I also call your attention to the explanation given in the resolution. It states, “The revenue generated from this increase will be used to cover costs from the University’s recent collective bargaining agreement with its faculty union, the Professional Staff Congress. This new labor agreement will directly benefit students by enabling the university to continue to recruit and retain outstanding faculty.”

The reason we have tuition increases for the 2018 fiscal year is that the PSC negotiated higher salaries for our professors. This explanation is insufficient for multiple reasons. And it really serves to highlight the issue that we have with CUNY’s funding.

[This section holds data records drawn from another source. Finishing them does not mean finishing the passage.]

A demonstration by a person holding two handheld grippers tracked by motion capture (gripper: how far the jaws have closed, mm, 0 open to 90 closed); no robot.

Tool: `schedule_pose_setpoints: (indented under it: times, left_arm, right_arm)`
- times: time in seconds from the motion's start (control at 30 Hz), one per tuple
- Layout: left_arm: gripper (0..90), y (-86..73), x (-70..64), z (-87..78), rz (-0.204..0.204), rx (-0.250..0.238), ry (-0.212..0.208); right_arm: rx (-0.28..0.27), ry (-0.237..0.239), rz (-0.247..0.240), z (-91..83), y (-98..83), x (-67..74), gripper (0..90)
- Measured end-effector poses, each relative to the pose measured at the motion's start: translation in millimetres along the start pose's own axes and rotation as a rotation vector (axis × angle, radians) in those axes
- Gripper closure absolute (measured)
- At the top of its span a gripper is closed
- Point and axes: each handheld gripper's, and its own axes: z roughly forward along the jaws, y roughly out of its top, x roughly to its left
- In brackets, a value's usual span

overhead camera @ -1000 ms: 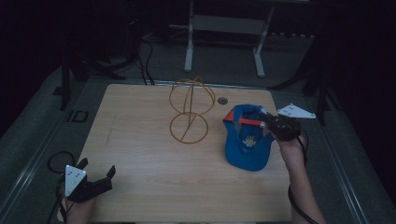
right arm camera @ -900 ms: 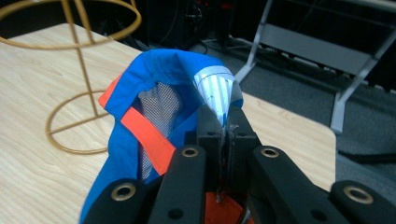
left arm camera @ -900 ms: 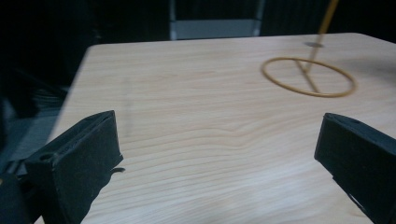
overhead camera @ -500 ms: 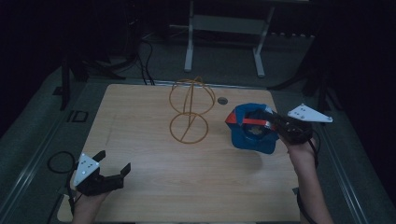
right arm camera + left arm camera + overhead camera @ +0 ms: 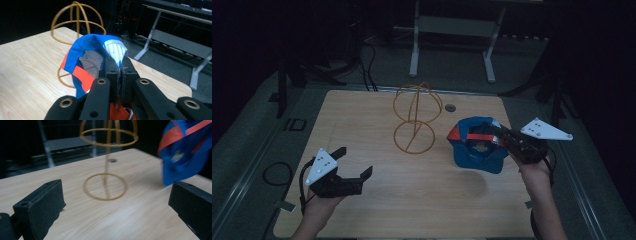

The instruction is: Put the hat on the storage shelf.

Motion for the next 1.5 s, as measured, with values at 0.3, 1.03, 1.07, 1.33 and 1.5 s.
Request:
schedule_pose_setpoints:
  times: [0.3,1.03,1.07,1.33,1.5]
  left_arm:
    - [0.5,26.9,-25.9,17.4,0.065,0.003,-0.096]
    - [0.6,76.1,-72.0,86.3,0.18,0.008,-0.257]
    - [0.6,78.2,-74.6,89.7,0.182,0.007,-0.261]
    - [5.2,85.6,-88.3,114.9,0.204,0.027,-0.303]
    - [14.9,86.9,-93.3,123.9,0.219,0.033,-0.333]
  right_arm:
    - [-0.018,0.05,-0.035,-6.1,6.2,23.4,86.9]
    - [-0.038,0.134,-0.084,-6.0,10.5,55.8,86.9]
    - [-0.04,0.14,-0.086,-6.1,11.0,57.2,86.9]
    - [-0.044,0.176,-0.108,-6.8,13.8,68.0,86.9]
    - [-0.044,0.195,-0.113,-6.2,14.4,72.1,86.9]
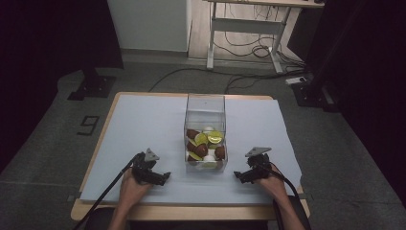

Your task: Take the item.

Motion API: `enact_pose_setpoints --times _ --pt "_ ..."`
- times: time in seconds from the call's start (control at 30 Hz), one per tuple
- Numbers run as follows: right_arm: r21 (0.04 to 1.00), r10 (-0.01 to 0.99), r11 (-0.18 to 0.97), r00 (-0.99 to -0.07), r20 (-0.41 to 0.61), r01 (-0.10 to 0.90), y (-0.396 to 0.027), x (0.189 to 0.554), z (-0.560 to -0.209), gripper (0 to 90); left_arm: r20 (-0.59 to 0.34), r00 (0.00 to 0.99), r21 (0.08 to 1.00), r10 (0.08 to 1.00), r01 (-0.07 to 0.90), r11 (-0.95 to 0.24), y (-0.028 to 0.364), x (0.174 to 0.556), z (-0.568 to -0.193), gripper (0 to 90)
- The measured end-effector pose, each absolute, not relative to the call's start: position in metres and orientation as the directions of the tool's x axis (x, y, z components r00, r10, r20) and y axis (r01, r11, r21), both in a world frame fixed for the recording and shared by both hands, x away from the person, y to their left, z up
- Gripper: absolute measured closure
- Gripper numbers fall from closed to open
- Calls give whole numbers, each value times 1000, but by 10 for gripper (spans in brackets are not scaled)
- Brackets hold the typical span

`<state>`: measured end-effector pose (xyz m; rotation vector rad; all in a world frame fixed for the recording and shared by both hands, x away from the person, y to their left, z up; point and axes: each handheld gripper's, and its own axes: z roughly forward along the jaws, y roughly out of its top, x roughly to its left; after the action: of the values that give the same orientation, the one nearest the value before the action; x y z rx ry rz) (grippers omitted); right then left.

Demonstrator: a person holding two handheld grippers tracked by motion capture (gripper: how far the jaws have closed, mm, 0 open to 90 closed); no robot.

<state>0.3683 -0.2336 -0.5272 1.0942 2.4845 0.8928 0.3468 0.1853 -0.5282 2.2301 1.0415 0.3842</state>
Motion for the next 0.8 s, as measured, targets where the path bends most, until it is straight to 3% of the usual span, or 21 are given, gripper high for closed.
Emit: enact_pose_setpoints --times 0.27,0.8 --pt "623 730 544 -683 -21 563 -235 369 -522 11 -6 643 658 766 579 -482 185 347 -528 0" --pt "685 713 485 -700 51 544 -237 365 -503 0 -6 643 658 765 579 -482 185 347 -528 0"
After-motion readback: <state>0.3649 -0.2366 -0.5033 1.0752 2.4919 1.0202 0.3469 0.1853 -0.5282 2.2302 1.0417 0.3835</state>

First, consider that from 2011 to 2016 tuition went up $300 every year. We had five consecutive years of tuition increases. During those years, we also had stagnant wages as our faculty went without a contract for seven years. So if tuition hikes correlated with faculty salaries, I’d suspect negotiating a contract in the middle of five consecutive years of tuition increases would have been more feasible. Second, consider that the university is a fairly large enterprise. I would imagine that the cost of many other things—aside from faculty salaries—have also gone up. So I am not sure why we are singling out the faculty contracts as the impetus for these tuition hikes. It would make more sense for us to point to the fact that the Maintenance of Effort Bill that was vetoed by Governor Cuomo in 2015 would have gone to cover the cost to the inflationary expenses associated with faculty contacts and other university expenses. In short, it would make more sense if we highlight the lack of investment in CUNY by the state, instead of singling out CUNY faculty for negotiating a living wage.